一想到這些,寧茗歡就覺得全身發涼,心中恨意不斷翻湧,幾乎下一秒就要溢出來。
宋逸臣注意到她情緒變化,伸手握住她泛白的手指,“怎麽了?”
他手心傳來的溫度和聲音,終於將她拉出回憶的漩渦。
寧茗歡勉強勾唇,“我沒事,隻是想到以前的事,情緒有點不好。”
“過去的就讓他徹底過去,當下才是最重要的。”
宋逸臣一語雙關,她認真點頭。
“我收購匠衣行,並不是單純送給你,而是作為長期投資。”
見她情緒平複,他繼續剛剛那個話題。
“你想讓我接手匠衣行,將它重新做起來嗎?”寧茗歡問。
宋逸臣笑著點頭:“對,轉讓協議裏寫得很清楚,你需要在一年的時間裏,把匠衣行銷售額翻兩倍,同時做出一條全新的產品線,我覺得這對你來說,是個合適的挑戰。”
何止合適,這簡直就是為她量身定做的。
她現在跟著岑寂學服裝設計,走的是品牌服裝高定路線,可這也需要時間學習沉澱。
匠衣行的確很適合練手,媽媽的心血也藏在其中。
“我沒學過公司管理,隻懂服裝設計,你能多教教我嗎?”
寧茗歡思考之後,認真詢問。
“我知道宋總時間金貴,但咱們是好朋友,實在不行,我付你點學費行不?”
見他不說話,她又忙著補充道,語氣中帶著一絲戲謔。
宋逸臣挑眉:“既然是好朋友,談錢不是見外了嗎?”
兩人眼神對視,一切盡在不言中。
寧茗歡沒有繼續矯情,現成的平台資源,不用白不用。
拿走匠衣行,她就可以收拾寧國華等人,新仇舊怨都能一並處理了。
“這個給你。”
想清楚之後,寧茗歡沒有絲毫猶豫,在協議上簽好自己的名字遞給他。
“以後我就給你打工了,宋老板可要多多指教哦。”
她臉上露出粲然笑意,衝他伸出手。
宋逸臣伸手握住,淡淡道:“不是打工,是合作,這屬於共贏。”
話雖如此,寧茗歡對自己的定位卻很清楚。
寧家的匠衣行根本算不上什麽,就算銷售額翻一番,重新在她手裏起死回生,對宋氏集團來說,也隻是九牛一毛的存在。
所以他的好意,她清楚了。
協議簽好當天下午,寧茗歡出院了。
她身體已經沒有大礙,醫生根據血檢得出,她吃進去的是迷藥,真正亂人心思的是迷香。
她更加能確定孫麗清就是有意為之。
這兩天,寧家人都守在病房外,他們都已經知道匠衣行被收購的消息。
原本盛家斷了一切合作,就已經讓他們膽戰心驚,沒想到宋逸臣更是不留任何情麵,直接釜底抽薪。

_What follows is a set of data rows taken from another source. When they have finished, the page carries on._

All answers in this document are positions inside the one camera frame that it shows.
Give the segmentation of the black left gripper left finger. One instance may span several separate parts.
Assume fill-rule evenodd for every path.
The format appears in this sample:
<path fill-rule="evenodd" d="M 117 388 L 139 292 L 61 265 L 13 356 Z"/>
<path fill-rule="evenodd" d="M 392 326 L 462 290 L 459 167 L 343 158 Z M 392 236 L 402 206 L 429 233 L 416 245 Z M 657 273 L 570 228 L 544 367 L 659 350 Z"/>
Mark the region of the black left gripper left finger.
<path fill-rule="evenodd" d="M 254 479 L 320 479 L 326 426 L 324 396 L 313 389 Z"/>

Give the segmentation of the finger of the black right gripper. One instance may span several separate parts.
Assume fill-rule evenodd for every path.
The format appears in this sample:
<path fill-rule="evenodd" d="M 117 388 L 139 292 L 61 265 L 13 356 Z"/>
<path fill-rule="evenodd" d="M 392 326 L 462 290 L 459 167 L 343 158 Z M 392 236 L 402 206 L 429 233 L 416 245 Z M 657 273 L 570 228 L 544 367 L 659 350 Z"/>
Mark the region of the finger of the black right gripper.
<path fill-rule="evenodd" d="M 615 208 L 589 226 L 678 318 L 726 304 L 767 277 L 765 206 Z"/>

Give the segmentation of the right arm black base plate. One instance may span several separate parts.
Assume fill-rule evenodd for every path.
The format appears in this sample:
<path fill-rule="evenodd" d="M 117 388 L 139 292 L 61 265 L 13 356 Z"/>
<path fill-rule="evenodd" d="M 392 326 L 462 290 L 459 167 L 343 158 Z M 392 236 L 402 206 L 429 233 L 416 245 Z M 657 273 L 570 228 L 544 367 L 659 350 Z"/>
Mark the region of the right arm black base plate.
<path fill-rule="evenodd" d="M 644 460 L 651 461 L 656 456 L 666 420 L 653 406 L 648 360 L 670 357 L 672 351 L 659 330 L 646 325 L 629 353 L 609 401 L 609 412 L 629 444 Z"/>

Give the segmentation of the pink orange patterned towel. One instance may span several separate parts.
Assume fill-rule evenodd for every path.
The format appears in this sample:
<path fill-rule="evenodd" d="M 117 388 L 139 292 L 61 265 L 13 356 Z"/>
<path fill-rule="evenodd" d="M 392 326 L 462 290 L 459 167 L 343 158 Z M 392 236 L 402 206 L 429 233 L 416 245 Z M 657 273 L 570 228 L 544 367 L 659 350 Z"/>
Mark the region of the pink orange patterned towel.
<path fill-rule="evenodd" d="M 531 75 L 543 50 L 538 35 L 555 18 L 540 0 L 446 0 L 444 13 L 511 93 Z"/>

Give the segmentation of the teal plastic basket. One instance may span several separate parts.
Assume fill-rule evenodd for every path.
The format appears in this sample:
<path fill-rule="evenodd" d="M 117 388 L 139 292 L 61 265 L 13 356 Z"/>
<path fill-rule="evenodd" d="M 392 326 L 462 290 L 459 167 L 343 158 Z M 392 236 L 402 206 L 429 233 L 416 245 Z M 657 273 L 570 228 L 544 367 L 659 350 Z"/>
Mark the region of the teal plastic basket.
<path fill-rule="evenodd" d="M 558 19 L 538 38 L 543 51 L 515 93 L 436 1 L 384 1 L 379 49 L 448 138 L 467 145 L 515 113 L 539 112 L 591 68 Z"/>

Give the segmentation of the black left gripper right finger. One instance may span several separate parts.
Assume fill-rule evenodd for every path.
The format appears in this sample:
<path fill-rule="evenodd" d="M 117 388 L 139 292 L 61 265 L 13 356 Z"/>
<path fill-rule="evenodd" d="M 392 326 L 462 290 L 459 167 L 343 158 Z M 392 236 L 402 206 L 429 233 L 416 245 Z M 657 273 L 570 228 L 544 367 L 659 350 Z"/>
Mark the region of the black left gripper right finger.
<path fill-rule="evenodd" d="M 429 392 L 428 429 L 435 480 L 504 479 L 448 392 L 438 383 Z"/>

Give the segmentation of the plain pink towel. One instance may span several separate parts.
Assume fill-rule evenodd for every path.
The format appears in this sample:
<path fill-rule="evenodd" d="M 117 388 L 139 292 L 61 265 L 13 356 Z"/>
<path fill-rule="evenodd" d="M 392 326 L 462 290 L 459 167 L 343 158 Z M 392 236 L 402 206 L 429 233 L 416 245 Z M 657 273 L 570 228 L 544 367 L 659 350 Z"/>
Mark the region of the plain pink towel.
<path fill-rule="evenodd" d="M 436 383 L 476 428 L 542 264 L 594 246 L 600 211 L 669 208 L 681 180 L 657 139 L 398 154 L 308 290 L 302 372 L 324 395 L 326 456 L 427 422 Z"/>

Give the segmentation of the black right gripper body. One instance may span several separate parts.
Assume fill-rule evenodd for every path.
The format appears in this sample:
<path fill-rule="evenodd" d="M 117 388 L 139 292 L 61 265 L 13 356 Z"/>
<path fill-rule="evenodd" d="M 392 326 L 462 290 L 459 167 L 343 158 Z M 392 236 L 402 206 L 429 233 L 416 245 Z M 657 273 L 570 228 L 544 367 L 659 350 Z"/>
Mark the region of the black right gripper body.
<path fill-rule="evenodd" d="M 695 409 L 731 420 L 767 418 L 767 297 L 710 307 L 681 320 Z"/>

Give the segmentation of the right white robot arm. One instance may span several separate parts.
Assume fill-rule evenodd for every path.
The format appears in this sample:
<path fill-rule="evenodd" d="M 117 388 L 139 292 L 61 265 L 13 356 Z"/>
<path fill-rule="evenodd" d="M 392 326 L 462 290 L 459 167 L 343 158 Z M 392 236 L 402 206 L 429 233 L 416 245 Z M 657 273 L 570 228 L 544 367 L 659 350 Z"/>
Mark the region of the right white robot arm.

寧國華被氣暈了兩次,兩天一口飯都吃不進去,整個人像蒼老了十歲。
寧茗歡走出病房,往電梯口走去,電梯門即將關上的瞬間,被一隻手伸進來,阻隔關閉。
“歡歡!爸爸終於等到你了!我想跟你說幾句話!”
寧國華那張臉因焦慮害怕而變得很頹廢,嘴皮幹燥,浮著一層白屑,渾濁的雙眼中都是紅色血絲。
他雙手死死扒著電梯門,身體被兩個保鏢按住,不能動彈。
此刻電梯外路過的人紛紛朝他們投來好奇的眼神。